Work required -
Copy each line in the data below that contains the word "machine".

Data extracted from a collection -
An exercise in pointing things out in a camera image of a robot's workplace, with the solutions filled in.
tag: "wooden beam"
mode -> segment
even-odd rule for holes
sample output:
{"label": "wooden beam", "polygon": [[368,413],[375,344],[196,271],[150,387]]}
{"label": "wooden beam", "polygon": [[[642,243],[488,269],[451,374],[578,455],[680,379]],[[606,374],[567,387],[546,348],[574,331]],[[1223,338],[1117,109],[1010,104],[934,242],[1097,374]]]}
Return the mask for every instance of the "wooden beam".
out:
...
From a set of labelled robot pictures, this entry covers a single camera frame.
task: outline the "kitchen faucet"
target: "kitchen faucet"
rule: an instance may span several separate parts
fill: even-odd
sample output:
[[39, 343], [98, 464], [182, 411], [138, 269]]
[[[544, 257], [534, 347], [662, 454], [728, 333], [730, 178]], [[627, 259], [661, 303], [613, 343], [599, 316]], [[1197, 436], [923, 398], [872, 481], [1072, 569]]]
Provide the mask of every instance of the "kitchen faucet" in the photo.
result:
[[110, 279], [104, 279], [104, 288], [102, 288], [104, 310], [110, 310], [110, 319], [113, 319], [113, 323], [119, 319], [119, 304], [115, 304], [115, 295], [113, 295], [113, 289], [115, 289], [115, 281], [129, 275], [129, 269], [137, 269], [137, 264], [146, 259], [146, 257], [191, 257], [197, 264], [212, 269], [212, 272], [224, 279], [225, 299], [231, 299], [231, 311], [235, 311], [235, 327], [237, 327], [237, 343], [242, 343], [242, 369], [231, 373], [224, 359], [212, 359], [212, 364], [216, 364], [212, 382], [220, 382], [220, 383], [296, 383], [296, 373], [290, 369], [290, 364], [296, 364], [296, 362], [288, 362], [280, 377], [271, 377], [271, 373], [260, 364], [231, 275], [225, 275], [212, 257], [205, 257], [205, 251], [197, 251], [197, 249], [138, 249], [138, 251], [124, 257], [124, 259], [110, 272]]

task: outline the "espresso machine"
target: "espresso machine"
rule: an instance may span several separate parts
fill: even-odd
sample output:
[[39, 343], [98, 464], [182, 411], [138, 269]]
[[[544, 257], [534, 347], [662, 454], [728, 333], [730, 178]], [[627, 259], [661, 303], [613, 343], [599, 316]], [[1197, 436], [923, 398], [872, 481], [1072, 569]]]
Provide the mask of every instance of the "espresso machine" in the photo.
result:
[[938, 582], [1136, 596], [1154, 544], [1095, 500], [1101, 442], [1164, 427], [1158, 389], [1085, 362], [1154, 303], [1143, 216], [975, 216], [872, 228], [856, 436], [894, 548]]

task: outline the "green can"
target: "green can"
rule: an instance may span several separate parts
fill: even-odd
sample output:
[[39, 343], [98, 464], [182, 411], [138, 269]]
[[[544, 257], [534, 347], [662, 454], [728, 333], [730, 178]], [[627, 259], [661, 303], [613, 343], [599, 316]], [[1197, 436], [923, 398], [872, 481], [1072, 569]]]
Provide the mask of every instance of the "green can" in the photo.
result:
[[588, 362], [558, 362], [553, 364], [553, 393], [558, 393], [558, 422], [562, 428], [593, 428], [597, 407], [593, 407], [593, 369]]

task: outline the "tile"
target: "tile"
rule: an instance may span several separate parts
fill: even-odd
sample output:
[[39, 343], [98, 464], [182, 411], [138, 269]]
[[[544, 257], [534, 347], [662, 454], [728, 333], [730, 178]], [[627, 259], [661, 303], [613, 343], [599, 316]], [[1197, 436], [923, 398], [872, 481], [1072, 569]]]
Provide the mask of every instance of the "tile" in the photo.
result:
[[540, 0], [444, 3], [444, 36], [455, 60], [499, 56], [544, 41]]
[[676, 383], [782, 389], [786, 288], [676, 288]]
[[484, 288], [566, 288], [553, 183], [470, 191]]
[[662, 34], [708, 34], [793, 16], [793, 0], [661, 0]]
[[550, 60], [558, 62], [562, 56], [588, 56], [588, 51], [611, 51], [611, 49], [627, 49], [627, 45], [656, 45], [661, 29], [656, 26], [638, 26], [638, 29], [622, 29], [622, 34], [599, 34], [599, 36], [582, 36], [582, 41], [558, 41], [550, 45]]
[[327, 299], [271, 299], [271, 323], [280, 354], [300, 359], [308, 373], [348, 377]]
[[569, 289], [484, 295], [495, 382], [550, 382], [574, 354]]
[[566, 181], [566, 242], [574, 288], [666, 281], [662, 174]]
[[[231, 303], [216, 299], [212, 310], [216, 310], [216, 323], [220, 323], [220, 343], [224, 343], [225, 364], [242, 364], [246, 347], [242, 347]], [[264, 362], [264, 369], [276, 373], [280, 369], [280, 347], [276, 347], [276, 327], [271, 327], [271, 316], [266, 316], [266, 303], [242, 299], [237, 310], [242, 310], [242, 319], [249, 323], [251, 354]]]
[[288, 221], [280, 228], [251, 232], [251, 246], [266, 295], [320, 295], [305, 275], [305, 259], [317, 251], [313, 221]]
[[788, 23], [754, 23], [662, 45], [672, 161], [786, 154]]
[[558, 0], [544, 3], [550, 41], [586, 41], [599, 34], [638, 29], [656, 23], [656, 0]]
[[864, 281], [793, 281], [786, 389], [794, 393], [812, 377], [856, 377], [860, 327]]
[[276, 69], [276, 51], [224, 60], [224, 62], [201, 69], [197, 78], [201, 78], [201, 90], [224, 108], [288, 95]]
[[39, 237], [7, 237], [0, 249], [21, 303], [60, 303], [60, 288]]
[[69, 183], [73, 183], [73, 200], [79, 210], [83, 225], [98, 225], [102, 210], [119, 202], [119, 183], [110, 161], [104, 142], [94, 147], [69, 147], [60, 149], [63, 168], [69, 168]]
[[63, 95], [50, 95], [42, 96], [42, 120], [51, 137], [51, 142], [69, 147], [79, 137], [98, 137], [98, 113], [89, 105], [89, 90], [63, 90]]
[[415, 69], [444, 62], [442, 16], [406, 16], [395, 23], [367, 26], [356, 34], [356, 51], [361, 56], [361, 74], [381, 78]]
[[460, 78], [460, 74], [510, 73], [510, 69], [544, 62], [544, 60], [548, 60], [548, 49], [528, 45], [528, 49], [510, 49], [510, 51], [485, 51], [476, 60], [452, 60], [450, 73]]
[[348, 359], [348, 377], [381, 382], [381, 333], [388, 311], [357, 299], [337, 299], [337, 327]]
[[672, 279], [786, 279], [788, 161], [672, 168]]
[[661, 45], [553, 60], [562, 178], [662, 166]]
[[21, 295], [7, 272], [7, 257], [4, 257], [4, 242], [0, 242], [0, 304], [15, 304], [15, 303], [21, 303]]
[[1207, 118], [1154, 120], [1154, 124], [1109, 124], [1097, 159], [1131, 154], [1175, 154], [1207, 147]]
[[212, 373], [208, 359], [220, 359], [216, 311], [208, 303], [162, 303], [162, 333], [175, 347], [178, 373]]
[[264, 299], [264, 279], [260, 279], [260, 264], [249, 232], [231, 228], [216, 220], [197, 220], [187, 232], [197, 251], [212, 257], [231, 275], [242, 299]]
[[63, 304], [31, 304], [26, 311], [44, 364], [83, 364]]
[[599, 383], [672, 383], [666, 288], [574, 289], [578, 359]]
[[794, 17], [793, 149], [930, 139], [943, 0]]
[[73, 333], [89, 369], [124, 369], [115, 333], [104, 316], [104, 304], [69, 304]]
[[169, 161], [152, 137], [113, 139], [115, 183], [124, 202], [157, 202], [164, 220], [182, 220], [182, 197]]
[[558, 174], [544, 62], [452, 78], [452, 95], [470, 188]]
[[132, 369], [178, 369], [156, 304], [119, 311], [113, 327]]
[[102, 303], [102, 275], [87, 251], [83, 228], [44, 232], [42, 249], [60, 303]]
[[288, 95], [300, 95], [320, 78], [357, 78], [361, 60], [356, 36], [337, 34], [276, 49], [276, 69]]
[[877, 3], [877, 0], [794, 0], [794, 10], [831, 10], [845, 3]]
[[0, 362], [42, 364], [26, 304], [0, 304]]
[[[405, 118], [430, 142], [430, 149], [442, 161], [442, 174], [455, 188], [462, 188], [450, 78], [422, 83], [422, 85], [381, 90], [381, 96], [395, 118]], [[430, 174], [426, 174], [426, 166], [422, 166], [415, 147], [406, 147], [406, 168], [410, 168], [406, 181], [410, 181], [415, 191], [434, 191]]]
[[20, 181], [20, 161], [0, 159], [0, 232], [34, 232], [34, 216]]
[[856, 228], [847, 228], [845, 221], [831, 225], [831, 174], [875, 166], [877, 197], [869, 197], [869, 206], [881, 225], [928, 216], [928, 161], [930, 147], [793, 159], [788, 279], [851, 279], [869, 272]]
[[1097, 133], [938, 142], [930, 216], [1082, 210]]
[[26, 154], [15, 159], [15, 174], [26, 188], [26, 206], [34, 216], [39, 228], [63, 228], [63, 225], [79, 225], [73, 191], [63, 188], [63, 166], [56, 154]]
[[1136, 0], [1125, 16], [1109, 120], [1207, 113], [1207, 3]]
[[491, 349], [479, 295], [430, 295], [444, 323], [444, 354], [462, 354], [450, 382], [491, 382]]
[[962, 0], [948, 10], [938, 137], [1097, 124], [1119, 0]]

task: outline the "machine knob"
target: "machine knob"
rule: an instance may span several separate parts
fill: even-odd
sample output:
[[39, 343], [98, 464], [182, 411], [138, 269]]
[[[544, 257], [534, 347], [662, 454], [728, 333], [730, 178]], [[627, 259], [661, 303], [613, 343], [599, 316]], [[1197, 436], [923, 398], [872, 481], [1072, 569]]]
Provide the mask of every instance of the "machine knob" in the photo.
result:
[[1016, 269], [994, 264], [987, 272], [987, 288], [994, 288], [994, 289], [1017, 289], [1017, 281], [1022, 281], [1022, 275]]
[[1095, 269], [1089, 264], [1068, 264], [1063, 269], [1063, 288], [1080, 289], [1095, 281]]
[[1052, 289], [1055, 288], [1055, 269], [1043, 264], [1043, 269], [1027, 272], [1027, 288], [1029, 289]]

Solved problem -
task: outline the "espresso machine"
target: "espresso machine"
Provide the mask of every instance of the "espresso machine" in the photo.
task: outline the "machine knob"
target: "machine knob"
Provide the mask of every instance of the "machine knob" in the photo.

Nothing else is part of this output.